— Brief —
For this exercise, repeat exactly the lines below starting at the line holding "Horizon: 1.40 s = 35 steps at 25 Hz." and ending at the line holding "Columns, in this", both included, with no extra lines and no pictures.

— Records —

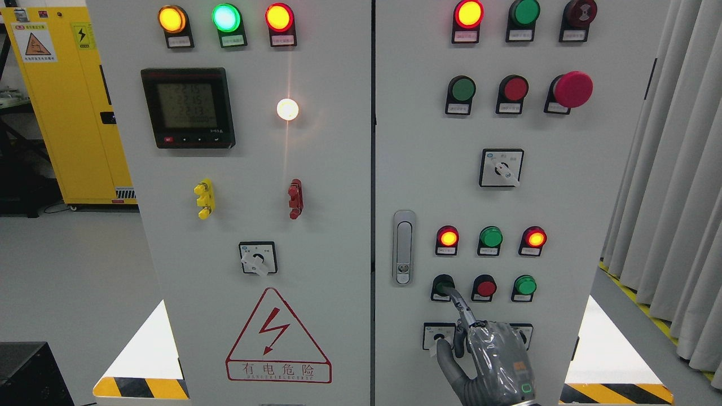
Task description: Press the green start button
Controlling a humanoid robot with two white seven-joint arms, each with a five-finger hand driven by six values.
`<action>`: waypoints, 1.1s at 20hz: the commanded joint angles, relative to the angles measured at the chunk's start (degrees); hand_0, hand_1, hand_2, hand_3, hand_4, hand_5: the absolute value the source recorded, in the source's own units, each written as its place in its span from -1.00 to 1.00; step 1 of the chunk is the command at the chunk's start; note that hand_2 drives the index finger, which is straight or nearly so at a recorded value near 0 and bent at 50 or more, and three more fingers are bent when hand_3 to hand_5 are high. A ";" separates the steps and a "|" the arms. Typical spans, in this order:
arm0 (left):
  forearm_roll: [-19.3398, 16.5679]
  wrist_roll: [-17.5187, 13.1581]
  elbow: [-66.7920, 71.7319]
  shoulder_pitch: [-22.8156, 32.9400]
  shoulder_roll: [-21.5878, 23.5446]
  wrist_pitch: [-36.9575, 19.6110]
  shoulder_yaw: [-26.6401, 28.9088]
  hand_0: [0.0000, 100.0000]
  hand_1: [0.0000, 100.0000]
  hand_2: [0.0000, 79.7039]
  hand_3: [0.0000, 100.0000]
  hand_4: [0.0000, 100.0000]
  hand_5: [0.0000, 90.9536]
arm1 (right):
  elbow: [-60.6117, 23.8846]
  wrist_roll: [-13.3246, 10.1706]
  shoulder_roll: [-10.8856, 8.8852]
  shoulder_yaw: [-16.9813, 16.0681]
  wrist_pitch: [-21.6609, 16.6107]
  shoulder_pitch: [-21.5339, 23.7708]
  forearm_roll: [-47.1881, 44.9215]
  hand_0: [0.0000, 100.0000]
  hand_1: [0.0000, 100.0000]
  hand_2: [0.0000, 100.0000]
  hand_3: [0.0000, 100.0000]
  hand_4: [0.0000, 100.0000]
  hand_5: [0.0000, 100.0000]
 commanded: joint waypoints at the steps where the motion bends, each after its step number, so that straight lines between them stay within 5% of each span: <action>1: 0.02 -0.03 0.00 -0.07 -0.03 0.05 0.00 -0.76 0.11 -1.00 -1.00 -1.00 -1.00 | -1.89 -0.85 0.01 0.55 -0.49 0.67 -0.23 0.39 0.75 -1.00 0.78 0.86 1.00; 16: 0.02 -0.03 0.00 0.02 -0.03 0.05 -0.09 -0.76 0.11 -1.00 -1.00 -1.00 -1.00 | -4.89 -3.75 0.01 1.69 -3.92 2.69 -4.24 0.44 0.73 -1.00 0.72 0.84 0.90; 17: 0.02 -0.03 0.00 0.02 0.06 0.05 0.00 -0.76 0.11 -1.00 -1.00 -1.00 -1.00 | -4.88 -3.49 0.01 2.13 -4.01 2.70 -8.71 0.47 0.73 -1.00 0.65 0.77 0.76; 18: 0.02 0.05 0.00 0.02 -0.03 0.05 0.00 -0.76 0.11 -1.00 -1.00 -1.00 -1.00 | -4.97 -3.23 0.01 2.91 -4.01 2.78 -13.63 0.47 0.67 -1.00 0.31 0.45 0.55; 19: 0.02 -0.03 0.00 0.02 -0.03 0.05 -0.09 -0.76 0.11 -1.00 -1.00 -1.00 -1.00 | -5.06 -2.96 -0.08 3.70 -4.01 3.04 -19.07 0.47 0.66 -1.00 0.29 0.44 0.54; 20: 0.02 0.05 0.00 -0.07 0.06 0.05 0.00 -0.76 0.11 -1.00 -1.00 -1.00 -1.00 | -5.93 -2.79 -0.17 4.23 -4.10 3.66 -23.56 0.46 0.63 -1.00 0.00 0.17 0.35; 21: -0.06 0.06 0.09 -0.07 -0.03 0.05 0.00 -0.76 0.11 -1.00 -1.00 -1.00 -1.00 | -7.24 -2.79 -0.34 4.67 -4.01 4.62 -27.35 0.45 0.61 -1.00 -0.44 -0.31 -0.15; 22: 0.02 -0.03 0.00 0.02 0.06 0.05 0.00 -0.76 0.11 -1.00 -1.00 -1.00 -1.00 | -8.30 -2.35 -0.34 5.37 -4.01 5.85 -30.52 0.45 0.60 -1.00 -0.49 -0.41 -0.27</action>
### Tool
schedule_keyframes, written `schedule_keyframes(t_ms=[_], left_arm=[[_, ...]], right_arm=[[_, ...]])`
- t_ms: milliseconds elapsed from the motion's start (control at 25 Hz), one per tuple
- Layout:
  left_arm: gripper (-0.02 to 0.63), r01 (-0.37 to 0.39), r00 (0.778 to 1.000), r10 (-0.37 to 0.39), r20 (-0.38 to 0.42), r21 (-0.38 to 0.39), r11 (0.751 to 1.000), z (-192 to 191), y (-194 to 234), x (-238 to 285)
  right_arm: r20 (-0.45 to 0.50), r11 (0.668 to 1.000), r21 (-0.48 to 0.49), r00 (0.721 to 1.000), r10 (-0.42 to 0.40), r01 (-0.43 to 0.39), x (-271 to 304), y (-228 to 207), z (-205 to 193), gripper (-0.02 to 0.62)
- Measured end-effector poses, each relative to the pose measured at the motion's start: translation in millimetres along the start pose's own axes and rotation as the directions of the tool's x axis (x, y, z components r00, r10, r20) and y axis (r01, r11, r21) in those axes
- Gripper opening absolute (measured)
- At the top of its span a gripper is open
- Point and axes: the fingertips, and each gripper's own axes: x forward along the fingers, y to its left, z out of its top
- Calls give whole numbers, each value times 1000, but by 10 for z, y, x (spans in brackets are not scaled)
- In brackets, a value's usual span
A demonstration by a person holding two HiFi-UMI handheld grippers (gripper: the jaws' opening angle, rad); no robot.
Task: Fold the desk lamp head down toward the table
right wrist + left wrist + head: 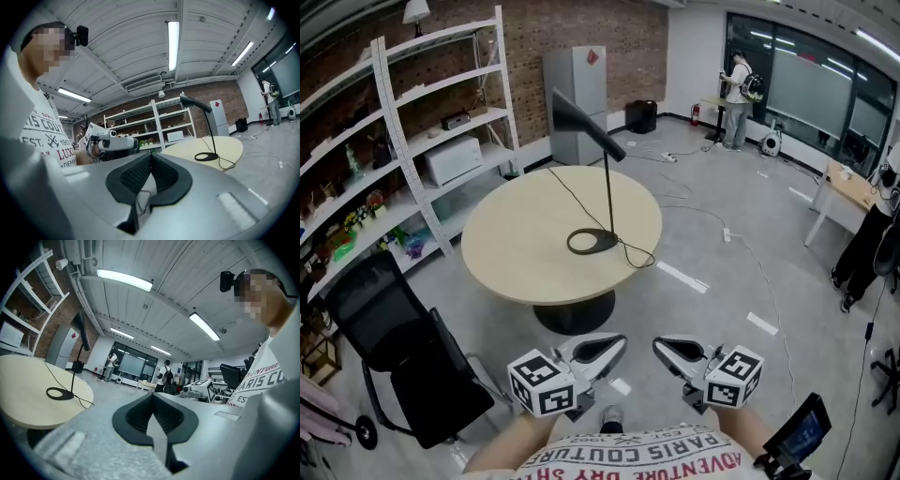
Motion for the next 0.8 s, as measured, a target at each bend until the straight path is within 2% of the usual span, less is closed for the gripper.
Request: schedule_keyframes(t_ms=[240, 440, 640, 800], left_arm=[[2, -18, 1000, 18, 7, 8, 1000, 371, 820, 143], [2, -40, 999, 39, 29, 20, 999, 678, 1454, 215], [2, -62, 996, 58, 71, 56, 997, 994, 1847, 232], [2, -70, 995, 66, 70, 67, 995, 1037, 2031, 287]], right_arm=[[6, 1000, 19, 1000, -9, 9, 615, -585, 280, 0], [10, 1000, -24, 1000, 9, -8, 1074, -924, 509, 0], [45, 999, -42, 999, -13, 15, 1249, -1243, 717, 0], [64, 999, -39, 998, -23, 26, 1322, -1410, 726, 0]])
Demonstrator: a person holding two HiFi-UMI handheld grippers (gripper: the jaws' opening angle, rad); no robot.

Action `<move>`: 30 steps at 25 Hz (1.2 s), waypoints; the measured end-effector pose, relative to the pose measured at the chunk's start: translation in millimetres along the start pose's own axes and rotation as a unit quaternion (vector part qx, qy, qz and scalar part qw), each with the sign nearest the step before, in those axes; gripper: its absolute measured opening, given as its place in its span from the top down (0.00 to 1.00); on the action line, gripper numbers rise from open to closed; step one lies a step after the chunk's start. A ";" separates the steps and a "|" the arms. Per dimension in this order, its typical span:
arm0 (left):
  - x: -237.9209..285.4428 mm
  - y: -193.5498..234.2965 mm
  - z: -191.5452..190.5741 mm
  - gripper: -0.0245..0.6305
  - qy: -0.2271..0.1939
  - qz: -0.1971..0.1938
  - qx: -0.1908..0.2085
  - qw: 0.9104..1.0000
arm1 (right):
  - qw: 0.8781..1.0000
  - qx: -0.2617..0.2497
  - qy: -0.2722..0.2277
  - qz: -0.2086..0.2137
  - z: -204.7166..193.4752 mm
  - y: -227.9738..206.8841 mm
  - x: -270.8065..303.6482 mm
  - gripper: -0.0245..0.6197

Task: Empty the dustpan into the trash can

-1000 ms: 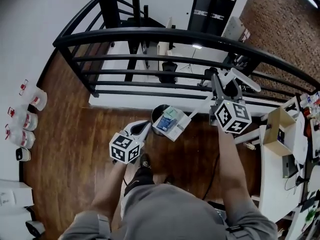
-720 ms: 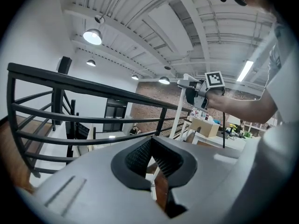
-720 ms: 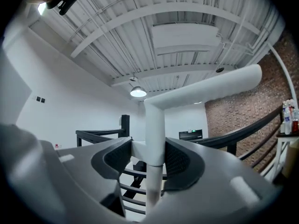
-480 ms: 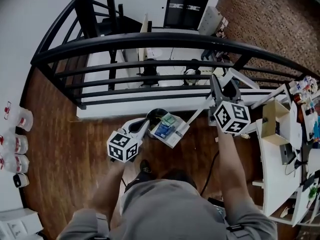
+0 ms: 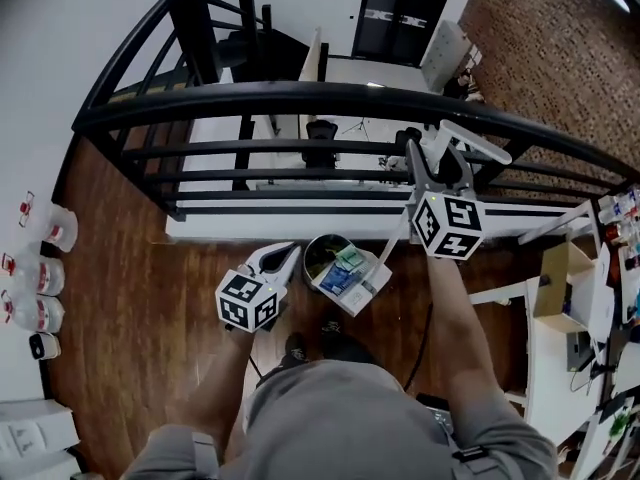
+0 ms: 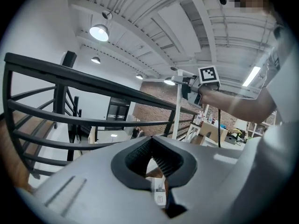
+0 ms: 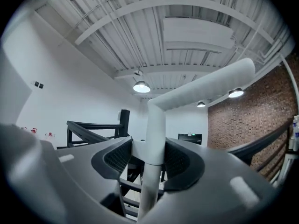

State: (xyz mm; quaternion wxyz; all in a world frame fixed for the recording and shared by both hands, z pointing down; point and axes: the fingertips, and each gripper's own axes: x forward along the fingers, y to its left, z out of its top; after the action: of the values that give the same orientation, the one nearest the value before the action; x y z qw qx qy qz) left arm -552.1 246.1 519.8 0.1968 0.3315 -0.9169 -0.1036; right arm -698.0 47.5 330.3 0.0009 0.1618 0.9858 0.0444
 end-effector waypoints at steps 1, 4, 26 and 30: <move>0.7 3.8 4.4 0.95 -0.002 0.008 0.000 1.000 | 1.000 -0.004 0.002 0.006 -0.7 1.8 12.5 0.66; 3.4 20.8 15.9 0.95 -0.007 0.037 0.002 0.999 | 1.000 -0.007 0.004 0.030 -2.2 11.7 48.8 0.66; 20.3 148.2 69.1 0.95 -0.023 -0.006 -0.015 1.000 | 0.995 -0.044 0.085 0.021 -32.5 79.9 201.8 0.66; 24.2 160.5 76.8 0.95 -0.021 -0.022 -0.012 0.999 | 0.995 -0.047 0.089 0.004 -32.1 75.8 210.2 0.66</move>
State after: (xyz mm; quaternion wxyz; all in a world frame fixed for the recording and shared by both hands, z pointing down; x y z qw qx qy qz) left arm -693.2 356.7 509.2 0.1788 0.3468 -0.9121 -0.1259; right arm -873.6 183.3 371.6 -0.0796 0.1612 0.9781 0.1054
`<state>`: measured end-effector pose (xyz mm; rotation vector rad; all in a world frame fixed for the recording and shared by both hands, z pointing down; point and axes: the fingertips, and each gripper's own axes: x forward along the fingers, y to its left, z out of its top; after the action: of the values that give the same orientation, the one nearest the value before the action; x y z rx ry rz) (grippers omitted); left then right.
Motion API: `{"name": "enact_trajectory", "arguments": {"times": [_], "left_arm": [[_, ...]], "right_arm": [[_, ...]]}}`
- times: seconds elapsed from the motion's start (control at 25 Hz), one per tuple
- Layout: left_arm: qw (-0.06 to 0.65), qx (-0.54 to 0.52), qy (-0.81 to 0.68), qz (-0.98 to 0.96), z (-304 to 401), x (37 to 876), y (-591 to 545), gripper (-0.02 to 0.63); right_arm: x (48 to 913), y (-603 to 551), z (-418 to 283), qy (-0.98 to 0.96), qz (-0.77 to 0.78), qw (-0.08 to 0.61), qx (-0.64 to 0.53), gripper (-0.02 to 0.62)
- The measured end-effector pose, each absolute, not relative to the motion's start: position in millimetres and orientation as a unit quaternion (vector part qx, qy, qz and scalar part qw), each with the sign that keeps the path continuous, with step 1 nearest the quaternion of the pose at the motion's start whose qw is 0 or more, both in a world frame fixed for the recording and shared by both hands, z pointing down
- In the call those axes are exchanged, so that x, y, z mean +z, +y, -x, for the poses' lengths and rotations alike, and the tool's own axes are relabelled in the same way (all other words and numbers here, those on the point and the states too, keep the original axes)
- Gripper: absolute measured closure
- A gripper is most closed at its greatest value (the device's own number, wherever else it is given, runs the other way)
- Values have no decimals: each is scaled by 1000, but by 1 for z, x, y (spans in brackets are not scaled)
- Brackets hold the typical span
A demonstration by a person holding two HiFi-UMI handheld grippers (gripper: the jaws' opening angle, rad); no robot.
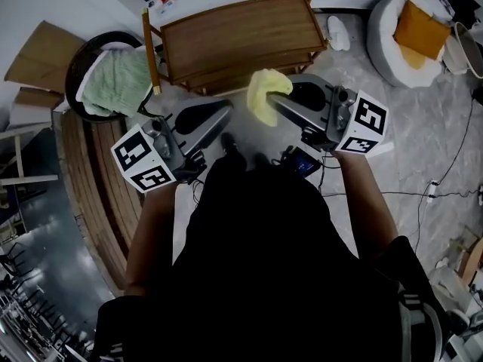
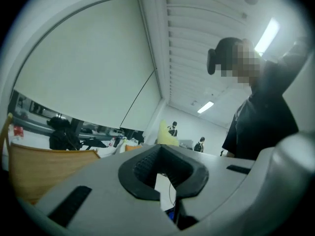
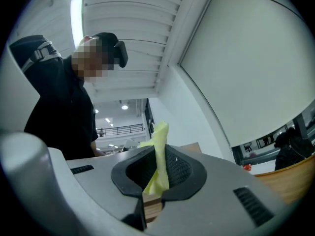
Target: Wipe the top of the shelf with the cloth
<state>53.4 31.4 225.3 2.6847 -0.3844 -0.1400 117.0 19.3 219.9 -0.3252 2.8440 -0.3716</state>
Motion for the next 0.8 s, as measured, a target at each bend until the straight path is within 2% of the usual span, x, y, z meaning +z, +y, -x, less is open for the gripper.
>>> {"name": "enact_trajectory", "arguments": {"times": [0.36,0.6,0.8], "left_arm": [[220,-32,-141,-965,-74,240,68,595],[165,-75,-142,-973,-71,217,98,595],[143,-96,-165,-971,-46,209,95,595]], "right_arm": [[234,54,-130,975,84,138,-150,549],[239,78,-123,983,45,116,-138,548],[229,68,-115,982,53,130,-125,549]]}}
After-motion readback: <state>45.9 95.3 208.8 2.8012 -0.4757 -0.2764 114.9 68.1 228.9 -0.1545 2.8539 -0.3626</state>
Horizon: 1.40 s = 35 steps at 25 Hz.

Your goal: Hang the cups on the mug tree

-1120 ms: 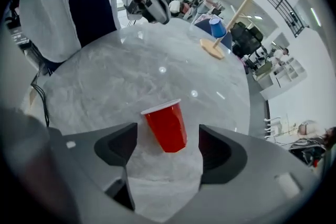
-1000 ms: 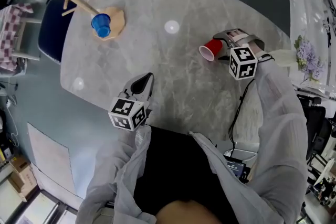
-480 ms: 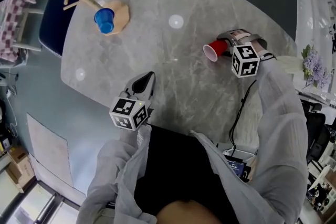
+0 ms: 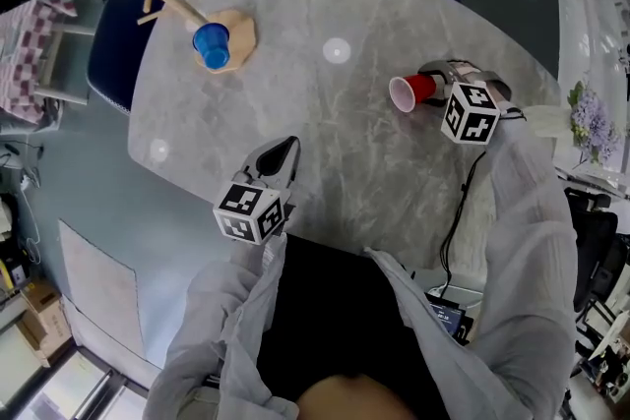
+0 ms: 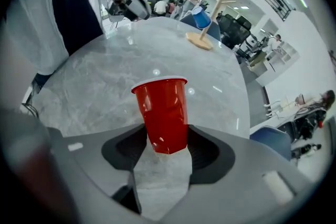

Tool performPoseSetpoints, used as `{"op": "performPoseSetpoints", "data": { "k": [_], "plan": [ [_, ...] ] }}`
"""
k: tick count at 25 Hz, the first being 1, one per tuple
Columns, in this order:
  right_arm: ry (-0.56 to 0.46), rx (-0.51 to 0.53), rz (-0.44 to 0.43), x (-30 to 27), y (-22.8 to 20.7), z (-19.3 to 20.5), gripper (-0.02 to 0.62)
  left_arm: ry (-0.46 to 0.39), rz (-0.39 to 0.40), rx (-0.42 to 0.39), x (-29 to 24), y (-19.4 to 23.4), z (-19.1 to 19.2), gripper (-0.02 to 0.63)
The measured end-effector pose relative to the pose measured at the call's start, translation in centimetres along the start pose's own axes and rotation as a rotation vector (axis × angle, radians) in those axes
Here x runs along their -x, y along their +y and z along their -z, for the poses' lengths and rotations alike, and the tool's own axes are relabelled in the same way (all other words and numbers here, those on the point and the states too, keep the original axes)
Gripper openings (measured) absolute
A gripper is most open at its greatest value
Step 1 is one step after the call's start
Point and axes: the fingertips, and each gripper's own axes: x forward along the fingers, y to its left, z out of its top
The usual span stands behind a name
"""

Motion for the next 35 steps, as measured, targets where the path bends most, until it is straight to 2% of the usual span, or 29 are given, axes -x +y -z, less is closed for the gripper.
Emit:
{"op": "performPoseSetpoints", "data": {
  "k": [6,10,14,21,27,32,35],
  "plan": [
    [-0.050,-0.126,0.087,3.2,-1.4,-2.4,0.255,-0.021,0.031,-0.029,1.1,0.2,-1.7,-0.002],
    [-0.135,-0.232,0.137,5.9,-2.1,-5.7,0.255,-0.038,0.058,-0.053,2.0,0.5,-3.2,-0.002],
    [-0.198,-0.295,0.205,8.4,-3.2,-9.0,0.255,-0.055,0.078,-0.059,3.3,1.2,-4.7,-0.002],
    [-0.212,-0.384,0.330,10.0,-5.3,-13.1,0.255,-0.105,0.064,-0.051,6.2,3.9,-7.4,-0.002],
    [-0.270,-0.457,0.366,10.1,-7.1,-17.6,0.255,-0.151,0.042,-0.040,9.1,6.9,-9.1,-0.002],
    [-0.277,-0.463,0.368,8.9,-9.3,-21.7,0.253,-0.183,0.013,-0.004,11.9,11.2,-9.8,-0.002],
    [-0.271,-0.462,0.372,8.5,-10.5,-22.8,0.253,-0.194,-0.012,0.006,13.1,12.7,-9.8,-0.002]
  ]
}}
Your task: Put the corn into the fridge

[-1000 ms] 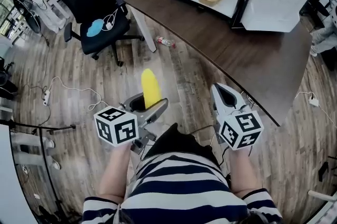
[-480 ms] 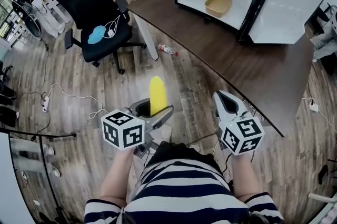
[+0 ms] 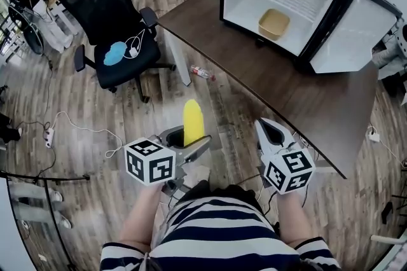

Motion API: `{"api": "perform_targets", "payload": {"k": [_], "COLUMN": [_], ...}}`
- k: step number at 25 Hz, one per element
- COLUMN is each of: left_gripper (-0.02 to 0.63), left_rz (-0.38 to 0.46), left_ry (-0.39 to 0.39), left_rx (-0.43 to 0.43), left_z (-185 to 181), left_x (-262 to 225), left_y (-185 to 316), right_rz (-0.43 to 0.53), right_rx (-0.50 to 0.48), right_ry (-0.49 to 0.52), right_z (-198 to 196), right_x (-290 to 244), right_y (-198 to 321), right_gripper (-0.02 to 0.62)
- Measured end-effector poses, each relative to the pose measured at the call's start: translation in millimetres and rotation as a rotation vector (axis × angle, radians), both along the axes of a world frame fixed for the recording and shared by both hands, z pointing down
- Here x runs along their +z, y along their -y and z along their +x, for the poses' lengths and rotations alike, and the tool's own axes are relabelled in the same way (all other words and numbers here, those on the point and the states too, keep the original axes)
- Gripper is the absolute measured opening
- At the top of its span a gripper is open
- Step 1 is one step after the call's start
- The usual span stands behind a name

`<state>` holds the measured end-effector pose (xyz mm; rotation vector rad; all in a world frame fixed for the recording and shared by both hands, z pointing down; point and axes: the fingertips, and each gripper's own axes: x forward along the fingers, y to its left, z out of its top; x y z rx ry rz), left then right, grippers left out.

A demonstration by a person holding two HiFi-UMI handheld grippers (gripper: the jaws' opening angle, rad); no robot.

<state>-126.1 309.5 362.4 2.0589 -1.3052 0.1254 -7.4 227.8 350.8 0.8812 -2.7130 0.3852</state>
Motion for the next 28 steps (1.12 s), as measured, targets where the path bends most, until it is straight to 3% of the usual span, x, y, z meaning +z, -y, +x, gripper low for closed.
{"api": "perform_targets", "payload": {"k": [7, 13, 28], "left_gripper": [0.000, 0.000, 0.000], "left_rz": [0.016, 0.020, 0.019], "left_ry": [0.009, 0.048, 0.029], "left_rx": [0.057, 0.111, 0.155], "left_z": [-48.5, -74.2, -52.5], "left_x": [-3.5, -2.6, -5.9], "left_y": [26.2, 51.1, 131.5], "right_rz": [0.006, 0.011, 0.018], "right_rx": [0.030, 0.077, 0.092], "right_ry": [-0.001, -0.007, 0.020], "right_z": [-52.4, -73.5, -63.4], "right_x": [-0.9, -0.9, -0.2], "right_y": [15.7, 29.3, 104.9], "right_gripper": [-0.009, -0.009, -0.009]}}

— Result —
Horizon: 1.40 s = 35 steps at 25 Hz.

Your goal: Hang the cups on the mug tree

-1120 ms: 
-1000 ms: 
-480 ms: 
+0 ms: 
+0 ms: 

Tool performPoseSetpoints, used as `{"op": "performPoseSetpoints", "data": { "k": [_], "plan": [ [_, ...] ] }}`
"""
k: tick count at 25 Hz, the first being 1, one per tuple
Columns, in this order:

There is nothing more to the exercise.